* [EXERCISE DIRECTIONS]: Isolate every line in the records below with "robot" in it.

* [INFORMATION PROVIDED]:
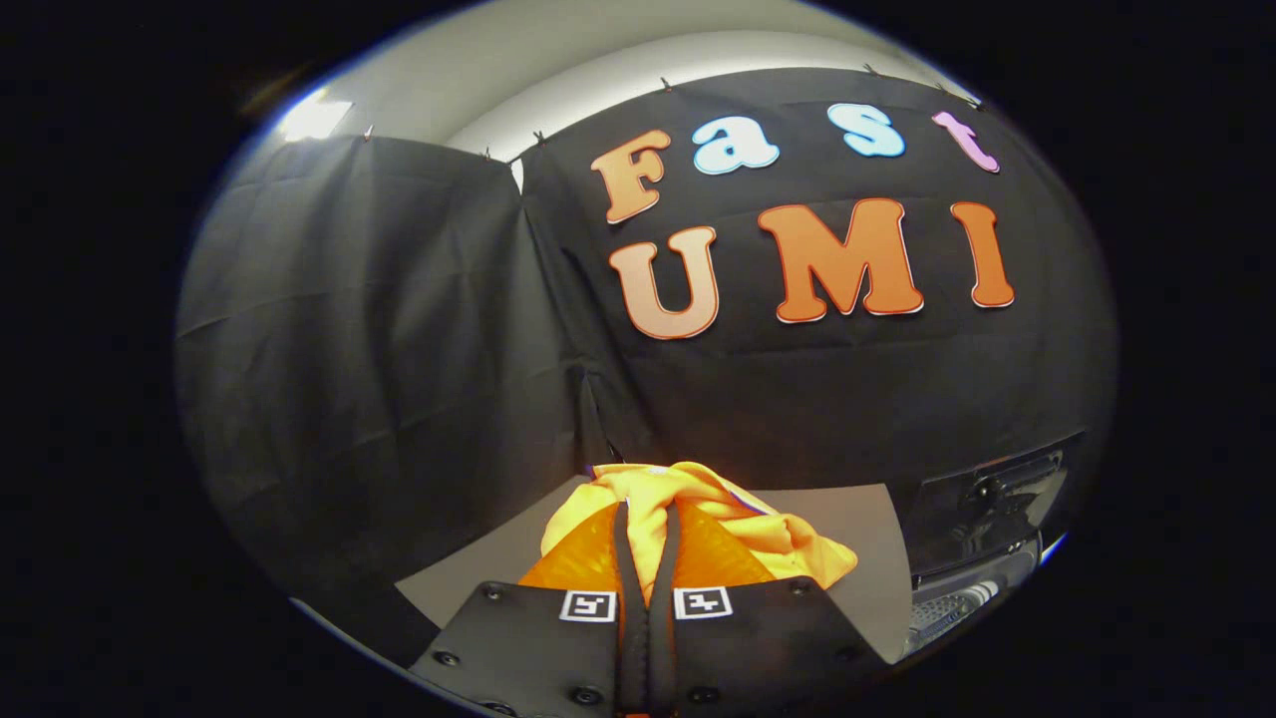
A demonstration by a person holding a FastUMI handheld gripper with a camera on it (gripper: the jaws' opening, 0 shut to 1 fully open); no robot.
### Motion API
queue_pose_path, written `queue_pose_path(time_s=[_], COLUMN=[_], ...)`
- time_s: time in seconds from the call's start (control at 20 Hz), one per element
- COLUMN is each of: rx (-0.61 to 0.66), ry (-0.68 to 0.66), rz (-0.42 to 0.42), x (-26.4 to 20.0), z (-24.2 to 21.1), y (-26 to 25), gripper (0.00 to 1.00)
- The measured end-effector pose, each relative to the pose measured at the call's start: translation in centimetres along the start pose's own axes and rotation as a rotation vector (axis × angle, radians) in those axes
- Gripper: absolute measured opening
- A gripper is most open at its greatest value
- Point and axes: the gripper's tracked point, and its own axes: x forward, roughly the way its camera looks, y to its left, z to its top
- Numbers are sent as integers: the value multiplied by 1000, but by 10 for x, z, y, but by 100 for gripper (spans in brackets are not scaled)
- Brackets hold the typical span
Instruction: Put the clothes into the washing machine and then close the washing machine lid.
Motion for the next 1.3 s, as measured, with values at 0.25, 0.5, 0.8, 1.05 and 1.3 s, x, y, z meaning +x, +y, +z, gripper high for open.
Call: queue_pose_path(time_s=[0.25,0.5,0.8,1.05,1.3], rx=[5,-27,-47,-16,8], ry=[-70,-134,-161,-111,-23], rz=[-7,-50,-159,-223,-245], x=[-33,-83,-143,-162,-155], z=[40,77,87,50,-18], y=[-14,-59,-176,-275,-353], gripper=[8,7,8,8,7])
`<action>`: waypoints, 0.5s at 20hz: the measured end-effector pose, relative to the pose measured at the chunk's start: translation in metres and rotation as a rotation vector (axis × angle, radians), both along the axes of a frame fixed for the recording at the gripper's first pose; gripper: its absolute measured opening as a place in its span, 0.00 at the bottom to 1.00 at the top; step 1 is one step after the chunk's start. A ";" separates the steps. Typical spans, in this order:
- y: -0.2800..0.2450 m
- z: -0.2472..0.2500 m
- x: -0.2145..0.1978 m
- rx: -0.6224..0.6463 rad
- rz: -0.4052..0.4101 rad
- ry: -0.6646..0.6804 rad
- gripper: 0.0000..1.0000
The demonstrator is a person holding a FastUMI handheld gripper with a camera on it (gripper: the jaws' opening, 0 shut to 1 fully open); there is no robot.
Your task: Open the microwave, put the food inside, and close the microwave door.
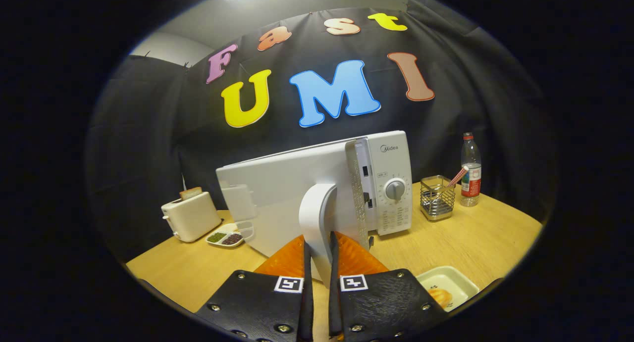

* [RESULT OF THIS TASK]:
A demonstration by a person holding a FastUMI handheld gripper with a camera on it (gripper: the jaws' opening, 0 shut to 1 fully open); no robot.
The demonstrator is a person holding a FastUMI handheld gripper with a camera on it (gripper: the jaws' opening, 0 shut to 1 fully open); there is no robot.

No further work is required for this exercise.